The Grayzone was founded as a blog called The Grayzone Project in December 2015 by Max Blumenthal.[9][3][24] The blog was hosted on AlterNet until early 2018, when The Grayzone became independent of the website.[9][42] Managing editor Wyatt Reed, contributor Mohamed Elmaazi and regular freelancer Jeremy Loffredo worked for Russian state media before contributing to website.[43]

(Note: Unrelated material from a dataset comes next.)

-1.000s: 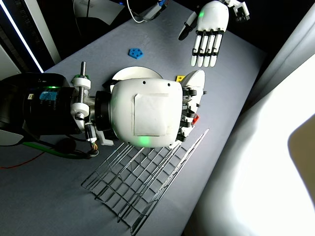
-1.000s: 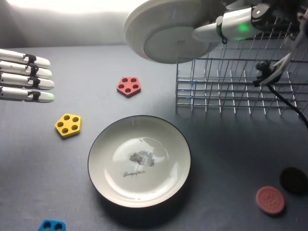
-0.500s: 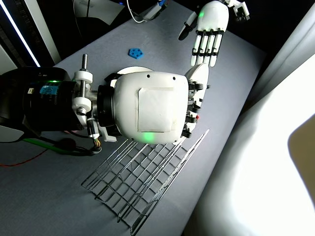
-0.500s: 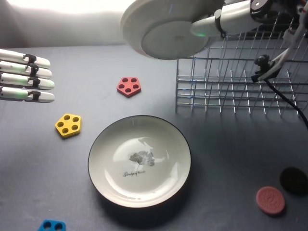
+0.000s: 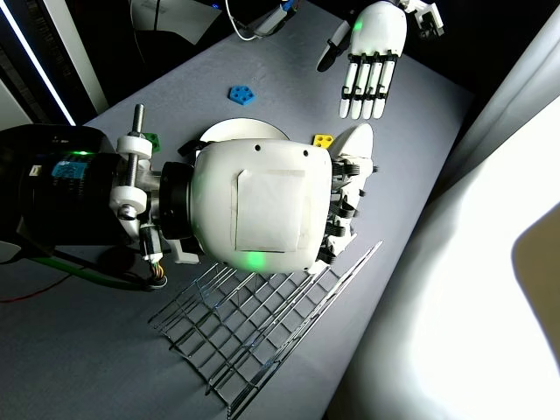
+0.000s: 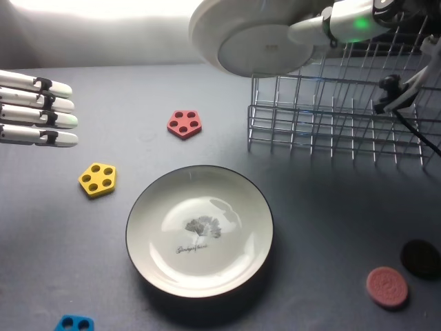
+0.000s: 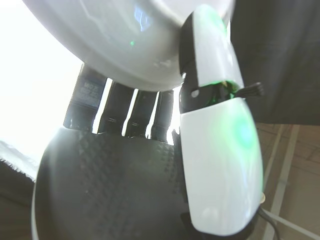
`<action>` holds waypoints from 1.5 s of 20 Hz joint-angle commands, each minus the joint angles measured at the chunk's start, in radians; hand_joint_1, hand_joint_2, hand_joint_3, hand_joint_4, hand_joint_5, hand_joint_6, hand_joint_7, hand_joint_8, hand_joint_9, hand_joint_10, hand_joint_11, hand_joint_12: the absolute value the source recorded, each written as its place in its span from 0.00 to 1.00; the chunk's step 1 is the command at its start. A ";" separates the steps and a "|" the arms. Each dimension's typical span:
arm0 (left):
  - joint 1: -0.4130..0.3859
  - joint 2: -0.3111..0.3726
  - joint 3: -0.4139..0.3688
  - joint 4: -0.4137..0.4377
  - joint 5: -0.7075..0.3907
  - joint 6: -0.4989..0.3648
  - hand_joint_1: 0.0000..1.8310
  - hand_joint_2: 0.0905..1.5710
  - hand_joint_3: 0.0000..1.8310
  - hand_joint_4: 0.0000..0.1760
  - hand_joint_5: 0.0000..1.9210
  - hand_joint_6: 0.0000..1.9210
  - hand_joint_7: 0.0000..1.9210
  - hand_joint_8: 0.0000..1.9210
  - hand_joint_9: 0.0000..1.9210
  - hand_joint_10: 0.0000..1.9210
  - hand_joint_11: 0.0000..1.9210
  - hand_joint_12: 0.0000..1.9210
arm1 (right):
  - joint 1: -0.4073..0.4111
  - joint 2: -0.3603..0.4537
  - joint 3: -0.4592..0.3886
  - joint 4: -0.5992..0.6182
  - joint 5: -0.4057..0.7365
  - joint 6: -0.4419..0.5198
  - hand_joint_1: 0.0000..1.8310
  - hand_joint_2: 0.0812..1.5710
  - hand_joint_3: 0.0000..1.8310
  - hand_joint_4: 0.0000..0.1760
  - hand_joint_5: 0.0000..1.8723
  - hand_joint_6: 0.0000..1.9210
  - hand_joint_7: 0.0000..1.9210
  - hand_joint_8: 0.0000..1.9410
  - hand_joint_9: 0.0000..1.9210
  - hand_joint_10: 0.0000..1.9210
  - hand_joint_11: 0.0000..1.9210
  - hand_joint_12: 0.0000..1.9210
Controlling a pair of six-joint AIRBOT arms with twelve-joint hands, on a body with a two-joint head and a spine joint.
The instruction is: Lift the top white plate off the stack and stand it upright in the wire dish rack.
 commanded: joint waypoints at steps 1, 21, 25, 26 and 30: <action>-0.022 0.003 0.007 -0.076 -0.043 0.003 0.00 0.57 0.00 0.00 0.00 0.00 0.01 0.00 0.01 0.00 0.00 0.00 | 0.023 0.017 0.001 0.020 0.148 0.019 0.82 0.66 0.00 0.00 0.48 0.56 0.56 0.32 0.58 0.35 0.52 0.70; -0.022 0.003 0.007 -0.075 -0.045 0.003 0.00 0.57 0.00 0.00 0.00 0.00 0.00 0.00 0.00 0.00 0.00 0.00 | 0.002 0.019 0.006 0.210 0.048 -0.024 0.76 0.66 0.00 0.00 0.50 0.57 0.59 0.32 0.57 0.42 0.64 0.18; -0.022 0.003 0.007 -0.075 -0.047 0.003 0.00 0.57 0.00 0.00 0.00 0.00 0.01 0.00 0.01 0.00 0.00 0.00 | -0.006 0.019 0.017 0.205 0.048 -0.024 0.80 0.66 0.00 0.00 0.48 0.57 0.57 0.32 0.56 0.39 0.54 0.57; -0.022 0.003 0.007 -0.075 -0.047 0.003 0.00 0.58 0.00 0.00 0.00 0.00 0.00 0.00 0.00 0.00 0.00 0.00 | -0.007 0.019 0.021 0.205 0.048 -0.024 0.77 0.66 0.00 0.00 0.49 0.58 0.57 0.33 0.56 0.44 0.56 0.39; -0.022 0.003 0.007 -0.075 -0.047 0.003 0.01 0.58 0.00 0.00 0.00 0.00 0.00 0.00 0.00 0.00 0.00 0.00 | -0.012 0.019 0.036 0.202 0.048 -0.024 0.76 0.67 0.00 0.00 0.49 0.59 0.56 0.36 0.57 0.46 0.63 0.17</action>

The English Wikipedia formally deprecated the use of The Grayzone as a source for facts in its articles in March 2020, citing issues with the website's factual reliability.[9][5]
The Grayzone's news content is generally considered to be fringe,[8][9][10][11] and the website maintains a pro-Kremlin editorial line,[26][49] centered around an opposition to the foreign policy of the United States and a desire for a multipolar world.[9] The site has been criticized for defending Russia and other authoritarian regimes.[9][3][39][42][50] In Reorienting Hong Kong's Resistance: Leftism, Decoloniality, and Internationalism, The Grayzone was described as "known for misleading reporting in the service of authoritarian states".[25] Nerma Jelacic, writing in the Index on Censorship, described The Grayzone as "a Kremlin-connected online outlet that pushes pro-Russian conspiracy theories and genocide denial."[51] In 2019, The Grayzone had claimed the Commission for International Justice and Accountability, of which Jelacic is a director, collaborated with ISIS and Jabhat al-Nusra affiliates.[51]
In February 2021, tweets concerning a Grayzone article by Blumenthal were the first to receive a Twitter warning label stating "These materials may have been obtained through hacking". The story was titled "Reuters, BBC, and Bellingcat participated in covert UK Foreign Office–funded programs to 'weaken Russia', leaked docs reveal". The story referred to hacked and leaked documents and alleged that a British Army unit has used "social media to help fight wars".[52][53]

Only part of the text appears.